You’d be looking at the projected image through the same lens than you projected it into - I’ve a feeling that would make some cases not simple to diagnose.
Also, seeing isn’t just about the eyes - most of it happens in the brain - and the perfect prescription measured outside of the patient’s perception might actually be quite uncomfortable to adjust to.
Oh shit. Forgot about that. :smack: So you need to hack into the optic nerve.
Much of vision happens in the brain, but I would think everything having to do with getting a clear image happens in the eye. But I’m not a professional in that field.
Someone said somewhere that color vision is kinda fuzzy and loose around edges & that our brains put it inside the lines for us so as to make it look sharp.
I think a lot of the “impossible” ones in this list are really being looked at with a “near-future” lens - even the really tough ones like hand-held high-energy laser weapons and antigravity / FTL could have plausible far-future mechanisms that allow them.
(Where does the heat go, or the energy come from? A wormhole in a star’s corona gives you all the input energy you could ever need, and a wormhole dumping heat into empty space somewhere can handle that amount of heat…is it as absurd as using a Cadillac to swat a fly? Yes, but in a post-scarcity society, you can waste a lot of Cadillacs if you feel like it).
I’m surprised none of the coolest post-scarcity ones have been brought up yet, a la Iain Banks’ Culture, or Peter Hamilton’s Commonwealth, like:
> Long-term memory stores to augment the essentially immortal lifespans complete with re-lifing on physical death
> Infinitely mutable physical forms
> Absent post-physical societies that have evolved out of this universe entirely leaving artifacts behind
> Godlike and weakly-godlike AI’s
> Post-technological galaxy-hopping societies like the Silfen
> The ability to consciously rewind, change, and relive your own timeline a la Edeard in the Living Dream
I expect all kinds of interesting flying machines based on anti-gravity. SOMETHING is making the galaxies accelerate away from each other. All they need to do is find it and put it in a bottle.
“Color” spans enough of a range of wavelengths where we can’t focus on them all equally effectively. The blue end of the spectrum is particularly hard.
I thought of one just the other day, while watching a ball game. Face recognition that scans so fast, that you can cover a 5,000 seat section in a stadium in a few seconds, and the scanning camera will hit on one target person.

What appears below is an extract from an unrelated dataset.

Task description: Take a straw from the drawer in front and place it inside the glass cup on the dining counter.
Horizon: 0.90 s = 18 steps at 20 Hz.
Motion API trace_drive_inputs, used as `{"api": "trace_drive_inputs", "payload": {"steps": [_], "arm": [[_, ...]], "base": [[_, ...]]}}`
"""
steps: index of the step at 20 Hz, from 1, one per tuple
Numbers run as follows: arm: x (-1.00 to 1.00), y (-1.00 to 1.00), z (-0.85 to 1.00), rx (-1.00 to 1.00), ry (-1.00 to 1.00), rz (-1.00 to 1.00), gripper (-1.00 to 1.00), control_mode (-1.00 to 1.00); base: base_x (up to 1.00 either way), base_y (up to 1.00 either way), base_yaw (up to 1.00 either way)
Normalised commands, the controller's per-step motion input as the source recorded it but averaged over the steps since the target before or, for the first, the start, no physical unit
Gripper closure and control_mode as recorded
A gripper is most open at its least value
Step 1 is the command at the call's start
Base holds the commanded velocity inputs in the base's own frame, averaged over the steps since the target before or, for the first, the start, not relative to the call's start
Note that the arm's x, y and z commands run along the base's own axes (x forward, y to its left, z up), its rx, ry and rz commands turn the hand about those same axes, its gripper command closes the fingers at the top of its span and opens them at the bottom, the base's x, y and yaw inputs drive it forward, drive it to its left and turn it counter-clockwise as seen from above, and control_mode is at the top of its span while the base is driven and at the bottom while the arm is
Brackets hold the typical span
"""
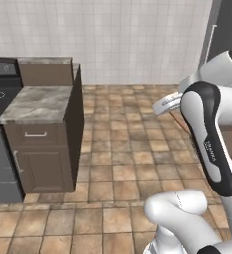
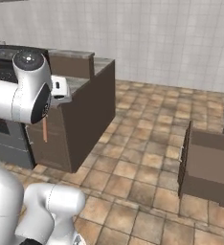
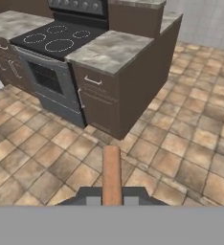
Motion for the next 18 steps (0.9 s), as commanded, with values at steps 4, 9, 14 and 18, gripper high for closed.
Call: {"api": "trace_drive_inputs", "payload": {"steps": [4, 9, 14, 18], "arm": [[0.00, 0.00, 0.00, 0.00, 0.00, 0.00, 1.00, 1.00], [0.00, 0.00, 0.00, 0.00, 0.00, 0.00, 1.00, 1.00], [0.00, 0.00, 0.00, 0.00, 0.00, 0.00, 1.00, 1.00], [0.00, 0.00, 0.00, 0.00, 0.00, 0.00, 1.00, 1.00]], "base": [[0.69, 0.56, -0.14], [0.84, 0.53, -0.24], [0.97, 0.31, -0.30], [1.00, 0.19, -0.33]]}}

I can see law enforcement being giddy about this, they could set up a street cam and preset for fugitives in rogues gallery.

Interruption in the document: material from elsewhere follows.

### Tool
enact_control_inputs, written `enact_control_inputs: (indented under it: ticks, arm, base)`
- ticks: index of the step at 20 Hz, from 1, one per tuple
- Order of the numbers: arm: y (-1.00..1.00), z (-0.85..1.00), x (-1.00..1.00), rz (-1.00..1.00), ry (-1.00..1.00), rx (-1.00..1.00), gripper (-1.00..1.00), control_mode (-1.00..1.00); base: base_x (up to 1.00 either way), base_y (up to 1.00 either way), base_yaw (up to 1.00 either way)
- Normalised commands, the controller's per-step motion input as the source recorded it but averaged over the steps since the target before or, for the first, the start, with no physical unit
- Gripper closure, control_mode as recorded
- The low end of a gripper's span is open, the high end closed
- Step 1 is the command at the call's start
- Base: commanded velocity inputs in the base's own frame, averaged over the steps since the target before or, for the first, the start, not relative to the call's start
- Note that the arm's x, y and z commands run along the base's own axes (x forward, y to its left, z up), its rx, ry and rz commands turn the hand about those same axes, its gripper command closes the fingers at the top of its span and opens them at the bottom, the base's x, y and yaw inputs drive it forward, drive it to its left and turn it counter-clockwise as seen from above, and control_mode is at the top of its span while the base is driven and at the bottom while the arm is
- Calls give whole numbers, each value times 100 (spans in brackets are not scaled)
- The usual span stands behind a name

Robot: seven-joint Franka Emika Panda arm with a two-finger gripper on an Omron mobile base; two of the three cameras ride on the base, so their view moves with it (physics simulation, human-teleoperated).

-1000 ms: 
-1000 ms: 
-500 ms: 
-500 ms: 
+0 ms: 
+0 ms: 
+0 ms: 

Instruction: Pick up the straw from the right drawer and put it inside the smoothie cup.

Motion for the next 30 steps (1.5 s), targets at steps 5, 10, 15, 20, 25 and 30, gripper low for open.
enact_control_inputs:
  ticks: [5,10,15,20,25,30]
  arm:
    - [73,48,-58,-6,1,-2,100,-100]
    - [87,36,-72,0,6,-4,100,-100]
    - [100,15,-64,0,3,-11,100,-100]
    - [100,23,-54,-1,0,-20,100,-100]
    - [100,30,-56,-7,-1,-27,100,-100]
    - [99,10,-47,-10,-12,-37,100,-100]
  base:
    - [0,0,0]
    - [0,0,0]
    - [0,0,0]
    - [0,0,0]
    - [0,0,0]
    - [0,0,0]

I think a lot of the medical technologies described by some modern science fiction authors could end up coming to pass. I would expect that in the future we will have weaponised people as described by Peter F Hamilton (in his novels they are “enriched”).

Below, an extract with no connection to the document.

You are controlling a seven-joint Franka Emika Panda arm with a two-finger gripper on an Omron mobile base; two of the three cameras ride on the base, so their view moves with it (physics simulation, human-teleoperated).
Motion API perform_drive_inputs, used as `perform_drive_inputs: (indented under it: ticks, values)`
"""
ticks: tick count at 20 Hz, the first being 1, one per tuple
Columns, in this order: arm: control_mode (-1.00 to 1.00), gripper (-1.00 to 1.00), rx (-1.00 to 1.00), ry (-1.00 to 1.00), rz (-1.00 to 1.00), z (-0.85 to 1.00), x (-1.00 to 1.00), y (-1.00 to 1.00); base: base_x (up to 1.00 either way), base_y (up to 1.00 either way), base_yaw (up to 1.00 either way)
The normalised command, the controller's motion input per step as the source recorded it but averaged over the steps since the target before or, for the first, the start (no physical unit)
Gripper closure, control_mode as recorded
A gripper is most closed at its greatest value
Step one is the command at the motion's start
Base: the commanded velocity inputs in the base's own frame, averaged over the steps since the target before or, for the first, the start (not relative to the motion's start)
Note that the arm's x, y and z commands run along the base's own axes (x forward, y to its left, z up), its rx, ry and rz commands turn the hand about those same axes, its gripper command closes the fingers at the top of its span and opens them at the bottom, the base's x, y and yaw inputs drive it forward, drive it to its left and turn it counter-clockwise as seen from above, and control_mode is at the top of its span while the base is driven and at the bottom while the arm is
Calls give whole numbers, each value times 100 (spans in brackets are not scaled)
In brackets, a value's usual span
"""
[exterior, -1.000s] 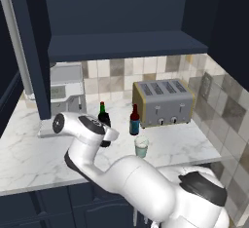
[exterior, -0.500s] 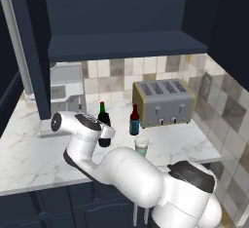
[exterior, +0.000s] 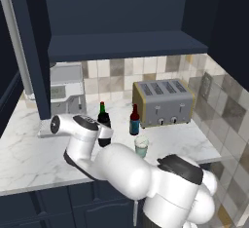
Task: Sort all alcoholic drinks to one cabinet, and non-alcoholic drinks to the other.
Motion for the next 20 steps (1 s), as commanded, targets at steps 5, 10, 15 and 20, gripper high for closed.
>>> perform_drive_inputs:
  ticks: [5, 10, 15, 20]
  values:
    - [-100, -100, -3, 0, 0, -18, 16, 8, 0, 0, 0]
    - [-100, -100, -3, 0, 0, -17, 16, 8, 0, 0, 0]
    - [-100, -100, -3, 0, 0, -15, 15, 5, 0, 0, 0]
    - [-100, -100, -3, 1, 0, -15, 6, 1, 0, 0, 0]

Energy storage technology is expanding and developing very rapidly. There are technologies that are barely dreampt of that will be enagbled by high-density power sources. Also, most of the really cool tech concepts rely upon ultra-dense energy storage, and with that, the practical problems can be overcome. Look at the USN’s railgun - that could’ve been build fifty years ago, if the energy issues had been solved.